It's not to simply list shows but to list "significant" shows that made enough of an impact that you can't tell a complete, good history of the subject without them, I think. So fantasy shows aren't excluded but things like Buffy were mentioned in the original article in the context of a supposed fallow period for SF which was partly filled by fantasy. But I think you're right, Dave, that definition is hard - probably more so in TV than even in print, where it's almost impossible to provide a generally acceptable definition. Still, the "when I point to it" thing generally has to suffice.


KiraAnn said:


> Overall, that Wiki article is very poorly researched and written.
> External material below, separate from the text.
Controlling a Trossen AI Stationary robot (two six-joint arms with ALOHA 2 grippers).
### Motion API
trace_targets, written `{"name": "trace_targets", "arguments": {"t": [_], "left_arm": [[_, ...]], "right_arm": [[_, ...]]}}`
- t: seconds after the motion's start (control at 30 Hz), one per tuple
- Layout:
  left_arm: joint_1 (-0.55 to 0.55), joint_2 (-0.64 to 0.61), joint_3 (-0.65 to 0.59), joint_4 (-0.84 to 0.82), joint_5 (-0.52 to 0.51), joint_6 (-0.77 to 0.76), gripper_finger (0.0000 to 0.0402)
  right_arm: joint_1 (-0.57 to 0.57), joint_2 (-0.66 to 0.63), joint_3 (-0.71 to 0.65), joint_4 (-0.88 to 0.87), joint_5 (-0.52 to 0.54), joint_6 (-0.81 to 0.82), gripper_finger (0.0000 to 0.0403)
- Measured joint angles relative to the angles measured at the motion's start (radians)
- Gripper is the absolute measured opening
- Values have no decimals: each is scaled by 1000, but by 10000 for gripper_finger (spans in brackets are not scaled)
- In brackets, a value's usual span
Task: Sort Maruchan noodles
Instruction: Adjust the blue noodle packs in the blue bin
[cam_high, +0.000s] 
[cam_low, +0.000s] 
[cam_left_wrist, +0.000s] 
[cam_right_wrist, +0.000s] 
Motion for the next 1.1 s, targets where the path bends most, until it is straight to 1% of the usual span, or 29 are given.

Agreed - that's why I was curious what the Chrons hive mind had to say. 


BAYLOR said:


> *The Outer Limits (The original )* 1963 to 1965


That's on there.


Glaysher said:


> I'm assuming that the list is of shows that were shown on US television given the appearance of shows such as Doctor Who and Red Dwarf.





BAYLOR said:


> *Space 1999 *1975 to 1977


Yeah, I'm not sure what the exact criteria are but, based on Who and the US premiere date being given, that's what I figure and _Space 1999_ is another one that, whatever it's quality or origin, made a big impact in US SF TV. Weird that it's as many years past 1999 as the show was prior to 1999.

Anyway, if that is correct and if we define SF only medium-broadly, I think the Japanese _*Ultraman*_ (1966-7) should also be on there, for instance.


----------



## paranoid marvin (Dec 24, 2021)

Mork and Mindy should be there?

And Futurama.


----------



## J-Sun (Dec 24, 2021)

Good ones. I tend to forget sit-com/animated SF because I don't think of them in the same way, but they'd technically have to be in. In fact, I didn't include a final section of the article which does mention comic/animated shows and does mention Mork but not Futurama (which is essential, I'd think). Those lists are:

* My Favorite Martian (1963-6)
* Mork & Mindy (1978-82)
* ALF (1986-90)
* 3rd Rock from the Sun (1996-2001)

* Colonel Bleep (1957-60)
* Fireball XL5 (1962-3)
* Space Angel (1962-?)
* The Jetsons (1962-3)
* Jonny Quest (1964-5)

It also mentions something about a Zenon something, but that doesn't sound like a series.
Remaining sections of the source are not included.